_TASK OBJECTIVE_. Return each line of the entries that mentions the word "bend".

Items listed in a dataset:
====================

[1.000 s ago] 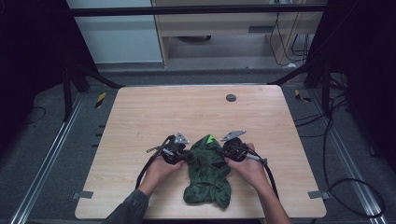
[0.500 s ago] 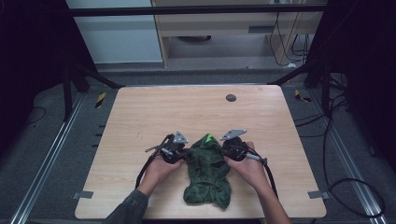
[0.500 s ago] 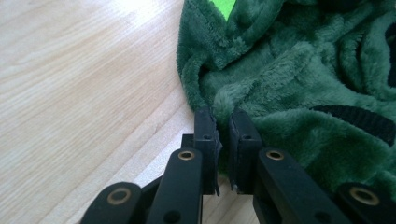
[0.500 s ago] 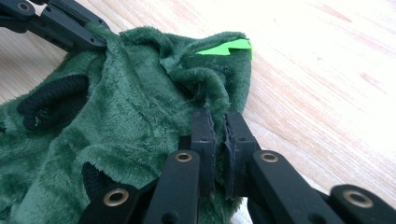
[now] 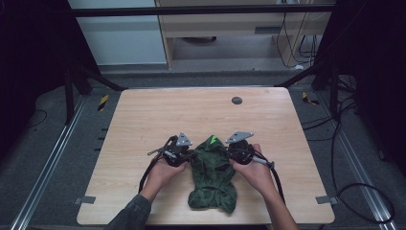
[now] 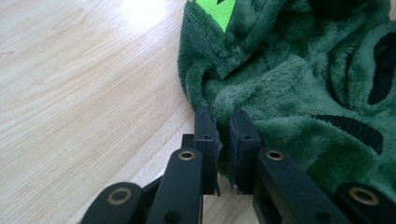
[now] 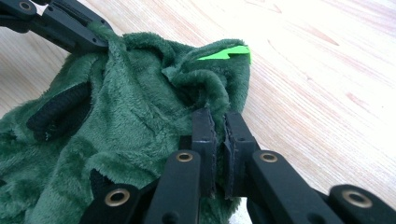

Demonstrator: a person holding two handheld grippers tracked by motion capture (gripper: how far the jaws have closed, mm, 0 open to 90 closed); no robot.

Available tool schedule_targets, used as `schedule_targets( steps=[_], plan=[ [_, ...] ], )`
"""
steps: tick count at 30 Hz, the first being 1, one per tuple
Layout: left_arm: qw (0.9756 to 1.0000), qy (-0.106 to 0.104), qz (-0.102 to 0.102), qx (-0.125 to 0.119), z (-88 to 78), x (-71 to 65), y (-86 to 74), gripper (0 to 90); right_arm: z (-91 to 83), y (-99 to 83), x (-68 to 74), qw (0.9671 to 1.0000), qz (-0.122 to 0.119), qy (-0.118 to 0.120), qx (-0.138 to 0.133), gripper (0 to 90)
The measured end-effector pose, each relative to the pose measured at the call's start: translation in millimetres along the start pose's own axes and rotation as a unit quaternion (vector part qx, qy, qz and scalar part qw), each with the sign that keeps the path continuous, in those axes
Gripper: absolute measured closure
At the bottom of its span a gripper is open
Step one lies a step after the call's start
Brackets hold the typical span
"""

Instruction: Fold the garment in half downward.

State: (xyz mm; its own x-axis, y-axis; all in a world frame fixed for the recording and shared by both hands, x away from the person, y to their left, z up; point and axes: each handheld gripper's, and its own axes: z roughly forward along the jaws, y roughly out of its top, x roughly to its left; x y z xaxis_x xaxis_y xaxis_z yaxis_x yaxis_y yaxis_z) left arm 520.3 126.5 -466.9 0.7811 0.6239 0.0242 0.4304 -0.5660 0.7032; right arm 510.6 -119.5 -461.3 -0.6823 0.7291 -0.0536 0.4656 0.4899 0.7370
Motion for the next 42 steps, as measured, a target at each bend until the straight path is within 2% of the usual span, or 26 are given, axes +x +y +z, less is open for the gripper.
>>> schedule_targets(
  steps=[4,6,8,10,12,14,18,23,29,33,37,42],
  plan=[
    [1.0,0.003,-0.001,0.0,-1.1,-1.0,2.4,83.7,-1.4,0.3,0.8,1.0,0.0,-0.002,-0.002,85.2],
    [0.9999,0.007,0.014,0.005,-0.7,-3.2,5.3,83.7,-2.0,1.2,1.1,1.0,0.0,0.001,-0.006,85.2],
    [0.9998,0.01,0.017,0.004,-2.9,-3.0,8.4,83.8,-2.8,3.3,0.9,1.0,-0.001,0.0,-0.008,85.3],
    [0.9998,0.014,0.015,-0.003,-5.8,-1.1,12.1,83.7,-4.6,6.3,0.6,1.0,-0.005,-0.002,-0.008,85.3],
    [0.9998,0.015,0.014,0.002,-5.8,2.0,15.6,83.7,-5.3,9.8,-0.4,0.9999,-0.011,-0.002,-0.01,85.2],
    [0.9996,0.018,0.021,0.009,-5.3,3.8,19.4,83.7,-5.4,14.1,-2.2,0.9998,-0.016,-0.004,-0.007,85.3],
    [0.9991,0.028,0.032,0.008,-6.4,6.9,30.9,83.7,-4.6,23.4,-6.5,0.9995,-0.031,-0.007,-0.002,85.3],
    [0.999,0.035,0.028,0.009,-6.7,16.7,41.9,83.8,-1.5,32.5,-13.5,0.999,-0.043,-0.012,0.005,85.3],
    [0.9986,0.043,0.029,0.013,-10.7,23.8,44.7,83.7,-3.4,44.5,-23.1,0.9988,-0.046,-0.019,0.002,85.4],
    [0.9982,0.051,0.03,0.012,-14.0,27.2,46.6,83.7,-3.7,53.6,-25.9,0.9984,-0.052,-0.021,0.001,85.4],
    [0.9976,0.059,0.033,0.012,-15.2,30.8,50.9,83.7,-1.4,63.8,-26.7,0.9972,-0.069,-0.027,0.005,85.4],
    [0.9969,0.069,0.037,0.008,-16.9,35.8,57.5,83.6,1.0,73.4,-30.8,0.9966,-0.075,-0.033,0.001,85.4]
  ],
)
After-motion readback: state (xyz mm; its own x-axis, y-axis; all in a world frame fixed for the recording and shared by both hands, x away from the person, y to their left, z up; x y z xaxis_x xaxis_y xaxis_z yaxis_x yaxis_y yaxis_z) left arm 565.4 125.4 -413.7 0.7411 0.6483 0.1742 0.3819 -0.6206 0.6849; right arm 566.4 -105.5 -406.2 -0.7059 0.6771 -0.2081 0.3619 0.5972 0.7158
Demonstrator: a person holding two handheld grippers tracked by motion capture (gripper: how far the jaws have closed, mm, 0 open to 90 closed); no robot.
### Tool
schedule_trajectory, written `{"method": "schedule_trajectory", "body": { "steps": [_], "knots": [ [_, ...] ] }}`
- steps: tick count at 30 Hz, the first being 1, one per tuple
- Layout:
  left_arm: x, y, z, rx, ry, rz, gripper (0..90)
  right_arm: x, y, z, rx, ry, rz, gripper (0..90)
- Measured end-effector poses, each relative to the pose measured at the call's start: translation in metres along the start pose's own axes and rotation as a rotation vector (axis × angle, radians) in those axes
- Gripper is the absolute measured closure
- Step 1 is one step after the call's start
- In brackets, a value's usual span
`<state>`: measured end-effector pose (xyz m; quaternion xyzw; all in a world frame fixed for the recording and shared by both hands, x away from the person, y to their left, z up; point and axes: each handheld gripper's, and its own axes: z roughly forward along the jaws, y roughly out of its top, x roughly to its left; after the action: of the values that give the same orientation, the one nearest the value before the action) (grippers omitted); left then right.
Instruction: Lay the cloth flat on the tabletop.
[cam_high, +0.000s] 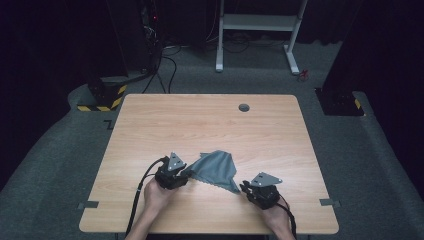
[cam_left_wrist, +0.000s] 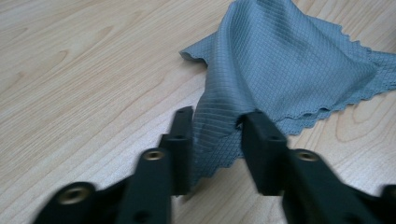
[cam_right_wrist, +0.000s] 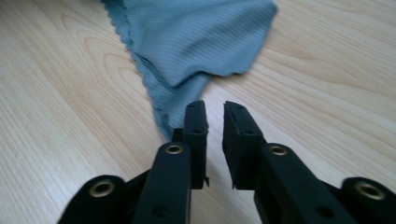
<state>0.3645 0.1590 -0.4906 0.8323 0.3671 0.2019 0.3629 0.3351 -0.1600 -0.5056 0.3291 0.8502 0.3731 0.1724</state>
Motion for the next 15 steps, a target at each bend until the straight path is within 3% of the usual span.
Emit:
{"method": "schedule_trajectory", "body": {
  "steps": [4, 6, 8, 9, 15],
  "knots": [
    [-0.012, 0.007, -0.008, -0.054, -0.033, 0.049, 53.3, 0.005, 0.005, 0.007, 0.003, 0.020, 0.009, 73.9],
    [-0.017, 0.011, -0.008, -0.058, -0.058, 0.063, 51.9, 0.009, 0.007, 0.013, 0.024, 0.031, 0.000, 74.1],
    [-0.021, 0.014, -0.005, -0.065, -0.082, 0.062, 51.1, 0.013, 0.007, 0.021, 0.067, 0.025, -0.017, 80.1],
    [-0.026, 0.017, 0.001, -0.062, -0.115, 0.056, 50.8, 0.013, 0.006, 0.023, 0.072, 0.024, -0.028, 84.0],
    [-0.044, 0.024, 0.027, -0.023, -0.164, 0.081, 48.6, 0.014, 0.007, 0.023, 0.072, 0.015, -0.039, 89.2]
  ]
}}
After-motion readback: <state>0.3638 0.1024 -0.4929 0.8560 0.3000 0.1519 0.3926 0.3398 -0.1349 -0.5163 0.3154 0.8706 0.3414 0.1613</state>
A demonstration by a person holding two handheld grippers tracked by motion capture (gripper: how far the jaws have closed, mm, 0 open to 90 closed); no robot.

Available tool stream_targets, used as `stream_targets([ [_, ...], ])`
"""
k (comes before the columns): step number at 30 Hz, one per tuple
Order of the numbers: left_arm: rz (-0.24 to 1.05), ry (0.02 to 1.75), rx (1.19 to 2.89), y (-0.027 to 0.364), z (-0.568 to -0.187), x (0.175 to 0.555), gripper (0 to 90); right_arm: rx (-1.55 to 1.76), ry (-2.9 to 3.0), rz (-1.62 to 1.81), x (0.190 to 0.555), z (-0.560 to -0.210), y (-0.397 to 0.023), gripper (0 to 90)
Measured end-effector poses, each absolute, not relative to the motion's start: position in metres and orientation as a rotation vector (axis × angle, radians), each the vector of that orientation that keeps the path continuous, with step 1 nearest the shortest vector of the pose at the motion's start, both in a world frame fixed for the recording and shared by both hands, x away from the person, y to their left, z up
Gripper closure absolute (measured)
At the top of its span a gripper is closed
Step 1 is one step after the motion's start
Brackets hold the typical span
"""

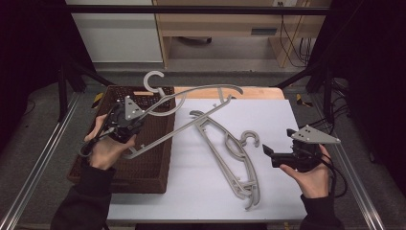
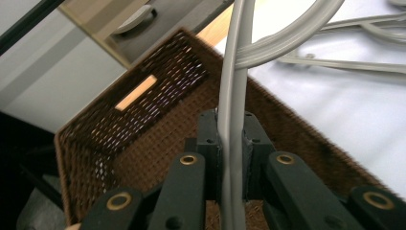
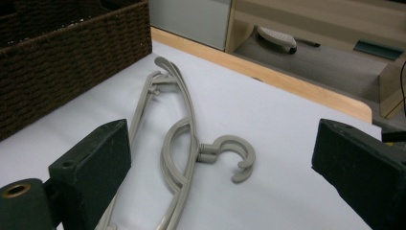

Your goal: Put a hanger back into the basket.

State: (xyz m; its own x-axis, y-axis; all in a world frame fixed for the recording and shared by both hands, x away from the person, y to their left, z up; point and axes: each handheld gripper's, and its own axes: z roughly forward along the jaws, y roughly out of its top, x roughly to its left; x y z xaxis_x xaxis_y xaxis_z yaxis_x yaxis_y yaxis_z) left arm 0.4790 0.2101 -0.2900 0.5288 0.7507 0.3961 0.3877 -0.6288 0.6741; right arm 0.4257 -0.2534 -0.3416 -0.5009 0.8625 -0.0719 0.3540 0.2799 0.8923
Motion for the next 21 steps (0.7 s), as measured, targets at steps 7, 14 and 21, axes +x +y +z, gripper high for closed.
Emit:
stream_targets([
  [7,1.015,1.022,2.217,0.227,-0.296,0.481,81.4,1.110,2.012,1.156,0.428,-0.356,-0.253,6.3],
  [14,1.075,1.115,2.141,0.244,-0.301,0.485,81.4,1.111,2.025,1.149,0.429,-0.360,-0.250,6.2],
  [21,1.099,1.191,2.098,0.267,-0.305,0.485,81.4,1.107,2.028,1.149,0.430,-0.362,-0.248,6.2],
])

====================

_RESPONSE TO THIS EXERCISE_.
Motion for the next 42 steps, as measured, a target at each bend until the straight path is within 2% of the usual span, or 26 are given, axes +x +y +z, less is open for the gripper.
Motion for the next 15 steps, a target at each bend until the straight path is within 3% of the usual span.

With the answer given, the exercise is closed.